:: RAW DATA ::
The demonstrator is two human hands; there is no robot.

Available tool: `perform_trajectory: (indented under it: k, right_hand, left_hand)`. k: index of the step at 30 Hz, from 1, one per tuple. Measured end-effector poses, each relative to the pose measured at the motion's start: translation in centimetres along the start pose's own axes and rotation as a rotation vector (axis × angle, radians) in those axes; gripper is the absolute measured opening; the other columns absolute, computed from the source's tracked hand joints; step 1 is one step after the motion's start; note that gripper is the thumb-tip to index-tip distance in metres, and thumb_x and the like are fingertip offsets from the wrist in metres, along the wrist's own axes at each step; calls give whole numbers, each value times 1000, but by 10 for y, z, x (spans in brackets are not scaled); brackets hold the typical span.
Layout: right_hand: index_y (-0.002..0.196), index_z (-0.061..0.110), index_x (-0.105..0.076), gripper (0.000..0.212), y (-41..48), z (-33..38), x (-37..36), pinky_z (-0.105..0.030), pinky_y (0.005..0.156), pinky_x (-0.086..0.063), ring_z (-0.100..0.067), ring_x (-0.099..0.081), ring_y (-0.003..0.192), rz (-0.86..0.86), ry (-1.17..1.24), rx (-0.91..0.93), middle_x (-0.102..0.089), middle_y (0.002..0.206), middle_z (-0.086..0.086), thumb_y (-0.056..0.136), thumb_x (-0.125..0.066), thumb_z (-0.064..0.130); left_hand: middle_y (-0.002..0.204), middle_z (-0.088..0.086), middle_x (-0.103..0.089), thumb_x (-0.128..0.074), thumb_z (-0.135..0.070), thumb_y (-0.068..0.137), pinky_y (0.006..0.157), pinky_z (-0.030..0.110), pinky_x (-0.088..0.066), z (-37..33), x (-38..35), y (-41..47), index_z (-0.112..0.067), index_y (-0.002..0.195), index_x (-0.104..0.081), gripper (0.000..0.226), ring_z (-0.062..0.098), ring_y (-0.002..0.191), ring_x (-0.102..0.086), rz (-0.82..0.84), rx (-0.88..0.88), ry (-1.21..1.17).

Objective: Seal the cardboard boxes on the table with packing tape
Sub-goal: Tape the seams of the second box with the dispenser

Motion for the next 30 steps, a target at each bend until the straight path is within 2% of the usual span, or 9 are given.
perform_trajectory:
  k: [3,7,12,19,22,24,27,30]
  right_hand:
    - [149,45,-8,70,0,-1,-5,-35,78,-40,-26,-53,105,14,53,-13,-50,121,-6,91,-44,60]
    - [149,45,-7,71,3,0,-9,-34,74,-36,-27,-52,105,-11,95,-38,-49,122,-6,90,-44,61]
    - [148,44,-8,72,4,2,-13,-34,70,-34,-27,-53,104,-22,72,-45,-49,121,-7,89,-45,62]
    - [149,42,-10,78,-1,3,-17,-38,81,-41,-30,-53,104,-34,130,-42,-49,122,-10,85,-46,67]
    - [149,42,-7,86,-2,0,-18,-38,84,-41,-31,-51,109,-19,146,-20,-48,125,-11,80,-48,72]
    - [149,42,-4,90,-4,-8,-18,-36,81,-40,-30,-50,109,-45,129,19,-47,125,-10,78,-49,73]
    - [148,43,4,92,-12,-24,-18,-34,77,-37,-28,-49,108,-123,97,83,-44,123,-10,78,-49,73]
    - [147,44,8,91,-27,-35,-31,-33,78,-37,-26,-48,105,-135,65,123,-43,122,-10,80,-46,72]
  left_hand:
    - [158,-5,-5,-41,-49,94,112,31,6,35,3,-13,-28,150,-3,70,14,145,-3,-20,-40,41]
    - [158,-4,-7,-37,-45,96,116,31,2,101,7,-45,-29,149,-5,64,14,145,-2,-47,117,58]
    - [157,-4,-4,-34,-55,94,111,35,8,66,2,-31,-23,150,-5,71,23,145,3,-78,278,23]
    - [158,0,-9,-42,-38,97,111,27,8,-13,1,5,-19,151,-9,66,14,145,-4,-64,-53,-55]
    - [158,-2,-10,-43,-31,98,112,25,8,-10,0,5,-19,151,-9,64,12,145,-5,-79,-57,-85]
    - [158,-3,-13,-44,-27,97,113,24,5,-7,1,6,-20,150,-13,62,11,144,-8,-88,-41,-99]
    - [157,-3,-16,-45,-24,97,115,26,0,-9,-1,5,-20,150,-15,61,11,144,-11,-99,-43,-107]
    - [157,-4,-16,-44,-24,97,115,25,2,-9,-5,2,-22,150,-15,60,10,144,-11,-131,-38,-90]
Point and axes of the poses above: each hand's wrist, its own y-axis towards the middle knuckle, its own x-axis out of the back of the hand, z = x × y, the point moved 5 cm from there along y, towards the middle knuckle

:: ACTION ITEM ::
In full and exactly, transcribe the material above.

:: WORKED SOLUTION ::
The demonstrator is two human hands; there is no robot.

Available tool: `perform_trajectory: (indented under it: k, right_hand, left_hand)`. k: index of the step at 30 Hz, from 1, one per tuple. Measured end-effector poses, each relative to the pose measured at the motion's start: translation in centimetres along the start pose's own axes and rotation as a rotation vector (axis × angle, radians) in those axes; gripper is the absolute measured opening; the other columns absolute, computed from the source's tracked hand joints; step 1 is one step after the motion's start; note that gripper is the thumb-tip to index-tip distance in metres, and thumb_x and the like are fingertip offsets from the wrist in metres, along the wrist's own axes at each step; calls give whole numbers, each value times 1000, but by 10 for y, z, x (spans in brackets are not scaled); brackets hold the typical span.
Layout: right_hand: index_y (-0.002..0.196), index_z (-0.061..0.110), index_x (-0.105..0.076), gripper (0.000..0.212), y (-41..48), z (-33..38), x (-37..36), pinky_z (-0.105..0.030), pinky_y (0.005..0.156), pinky_x (-0.086..0.063), ring_z (-0.100..0.067), ring_x (-0.099..0.081), ring_y (-0.003..0.192), rz (-0.86..0.86), ry (-1.17..1.24), rx (-0.91..0.93), middle_x (-0.102..0.089), middle_y (0.002..0.206), middle_z (-0.086..0.086), thumb_y (-0.056..0.136), thumb_x (-0.125..0.066), thumb_z (-0.064..0.130); left_hand: middle_y (-0.002..0.204), middle_z (-0.088..0.086), middle_x (-0.103..0.089), thumb_x (-0.128..0.074), thumb_z (-0.135..0.070), thumb_y (-0.068..0.137), pinky_y (0.006..0.157), pinky_z (-0.030..0.110), pinky_x (-0.088..0.066), z (-37..33), x (-38..35), y (-41..47), index_z (-0.112..0.067), index_y (-0.002..0.195), index_x (-0.104..0.081), gripper (0.000..0.226), ring_z (-0.062..0.098), ring_y (-0.002..0.191), ring_x (-0.102..0.086), rz (-0.82..0.84), rx (-0.88..0.88), ry (-1.21..1.17).

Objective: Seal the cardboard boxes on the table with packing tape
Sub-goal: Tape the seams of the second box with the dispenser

Motion for the next 30 steps, a target at each bend until the straight path is within 2% of the usual span, or 9 are given.
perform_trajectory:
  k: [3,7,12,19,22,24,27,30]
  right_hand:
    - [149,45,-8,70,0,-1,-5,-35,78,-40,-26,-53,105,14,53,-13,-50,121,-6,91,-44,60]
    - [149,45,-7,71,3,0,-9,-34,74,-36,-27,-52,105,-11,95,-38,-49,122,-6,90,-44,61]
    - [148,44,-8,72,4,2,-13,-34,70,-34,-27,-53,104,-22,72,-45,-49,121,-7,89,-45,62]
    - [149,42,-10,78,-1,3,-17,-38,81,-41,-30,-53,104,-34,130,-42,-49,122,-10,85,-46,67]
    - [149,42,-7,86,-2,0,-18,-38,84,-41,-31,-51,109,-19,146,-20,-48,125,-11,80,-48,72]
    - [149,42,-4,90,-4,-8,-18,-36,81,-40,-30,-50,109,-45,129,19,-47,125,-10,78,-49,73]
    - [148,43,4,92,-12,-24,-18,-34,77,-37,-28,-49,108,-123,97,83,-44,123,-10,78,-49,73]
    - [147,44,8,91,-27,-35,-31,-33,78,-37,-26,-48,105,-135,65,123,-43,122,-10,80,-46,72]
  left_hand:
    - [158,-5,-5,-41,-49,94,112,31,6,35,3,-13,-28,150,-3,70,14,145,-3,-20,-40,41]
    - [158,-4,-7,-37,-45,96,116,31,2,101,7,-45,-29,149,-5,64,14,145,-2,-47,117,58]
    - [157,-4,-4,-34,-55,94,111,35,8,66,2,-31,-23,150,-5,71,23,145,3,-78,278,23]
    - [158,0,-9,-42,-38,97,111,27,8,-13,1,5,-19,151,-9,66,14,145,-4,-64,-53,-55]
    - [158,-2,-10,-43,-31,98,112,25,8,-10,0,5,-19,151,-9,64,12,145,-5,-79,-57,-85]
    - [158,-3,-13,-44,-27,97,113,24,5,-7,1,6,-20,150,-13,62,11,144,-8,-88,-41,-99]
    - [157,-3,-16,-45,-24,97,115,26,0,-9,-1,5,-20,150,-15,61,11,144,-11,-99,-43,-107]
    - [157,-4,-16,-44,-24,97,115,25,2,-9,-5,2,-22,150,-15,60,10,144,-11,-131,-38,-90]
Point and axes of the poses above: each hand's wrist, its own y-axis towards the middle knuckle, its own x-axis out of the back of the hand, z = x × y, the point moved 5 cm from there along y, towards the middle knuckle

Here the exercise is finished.